By Jeffery Kurz
The 2022 election provided a compelling example of the importance of voting. Following a recount of a six-vote lead, Democrat Chris Poulos won the 81st House district seat by a single vote, over Republican Tony Morrison.
As a Record-Journal editorial on Nov. 17 that year noted, “each of those 5,297 votes for Poulos has a claim to being the deciding vote, putting him over the 5,296 tallied for Morrison.” There was also an intriguing image spurred by an observation made by the chairman of the Republican Town Committee, of a hand-count ballot that put a pen mark on Morrison but then circled Poulos.

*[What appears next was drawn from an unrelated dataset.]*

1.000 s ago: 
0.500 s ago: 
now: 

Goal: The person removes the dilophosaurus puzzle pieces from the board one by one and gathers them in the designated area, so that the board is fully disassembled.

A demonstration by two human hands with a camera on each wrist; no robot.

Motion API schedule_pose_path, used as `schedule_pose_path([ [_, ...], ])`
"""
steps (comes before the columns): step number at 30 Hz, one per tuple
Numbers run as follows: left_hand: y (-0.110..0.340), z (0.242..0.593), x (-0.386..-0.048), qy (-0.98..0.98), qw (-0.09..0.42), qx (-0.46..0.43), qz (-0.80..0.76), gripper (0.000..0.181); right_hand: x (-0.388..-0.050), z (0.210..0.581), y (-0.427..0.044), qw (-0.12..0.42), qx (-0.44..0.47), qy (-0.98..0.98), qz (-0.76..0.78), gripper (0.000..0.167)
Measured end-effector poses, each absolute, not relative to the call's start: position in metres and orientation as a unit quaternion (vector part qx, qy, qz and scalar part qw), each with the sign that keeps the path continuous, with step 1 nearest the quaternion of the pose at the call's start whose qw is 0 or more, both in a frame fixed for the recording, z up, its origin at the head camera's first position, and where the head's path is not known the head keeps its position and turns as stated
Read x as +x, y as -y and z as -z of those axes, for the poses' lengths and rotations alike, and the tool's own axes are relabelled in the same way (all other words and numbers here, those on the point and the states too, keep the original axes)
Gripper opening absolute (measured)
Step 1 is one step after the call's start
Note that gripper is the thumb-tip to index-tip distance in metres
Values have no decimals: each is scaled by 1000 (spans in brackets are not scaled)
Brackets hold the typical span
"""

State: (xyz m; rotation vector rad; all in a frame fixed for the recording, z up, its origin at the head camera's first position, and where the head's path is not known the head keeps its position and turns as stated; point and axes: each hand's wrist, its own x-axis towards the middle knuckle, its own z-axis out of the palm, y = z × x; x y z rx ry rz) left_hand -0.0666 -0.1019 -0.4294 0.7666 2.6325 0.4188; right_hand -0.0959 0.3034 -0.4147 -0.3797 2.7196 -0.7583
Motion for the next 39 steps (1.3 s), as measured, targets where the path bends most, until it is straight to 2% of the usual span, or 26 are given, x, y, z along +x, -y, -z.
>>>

Nothing quite as dramatic happened in this year’s election, but something almost as dramatic did. A recount that lasted six hours and a review of 7,973 ballots reduced an already slim lead held by Michael Cardona over Meriden’s incumbent City Clerk Denise Grandy, but the six additional votes tallied for Grandy were not enough to keep the Republican from succeeding in her re-election bid.
“I’m going to sail off into the sunset,” said Grandy, following the recount. Cardona, the Democratic city councilor and deputy mayor, thus becomes the new city clerk by a margin of less than .05 percent of the votes cast, a margin that had triggered the recount. As the R-J noted, “Cardona said he is the first minority to hold the city clerk position, and possibly the first male in the role since the 1960s.”
In other words, voting makes a big difference. In early October, Poulos announced that his request for $5 million for the new public library in Southington had been approved by the State Bond Commission. The additional funding was like a rescue operation for the library project. Voters had approved spending $17 million, but because of cost increases the project had to be scaled back. The new funding will help increase space and enable upgrades, and give voters something closer to what they’d had in mind in the first place.
Perhaps Morrison would have done the same, or other possibilities would have led to an improved project, but Poulos got it done — and a single vote helped make that possible.
As recent R-J coverage has noted, Cardona had campaigned this year on the promise that the web site for the city clerk would “be translatable to any language using a Google translate button similar to the one used by Meriden Public Schools.”
Thanks to his win by an extremely slender margin, we get to see how those plans will work out.
It’s not just close calls that make a difference, of course. The recent election sent Wallingford on a new path, with Republican Vinny Cervoni about to become the first new mayor in 40 years. If he lasts as long as his predecessor, William W. Dickinson Jr., Cervoni will still be mayor in 2063. While that doesn’t seem likely, it probably didn’t seem likely in 1984 either.
Back in Meriden, there were also signs of endurance, including a fifth-term win for Mayor Kevin Scarpati and yet another victory for City Councilor Michael Rohde, who is also a former mayor. We’ll also get to gauge the implications of a narrowed Democratic majority on the council.
So, yes, your vote counts. Get it ready for 2024.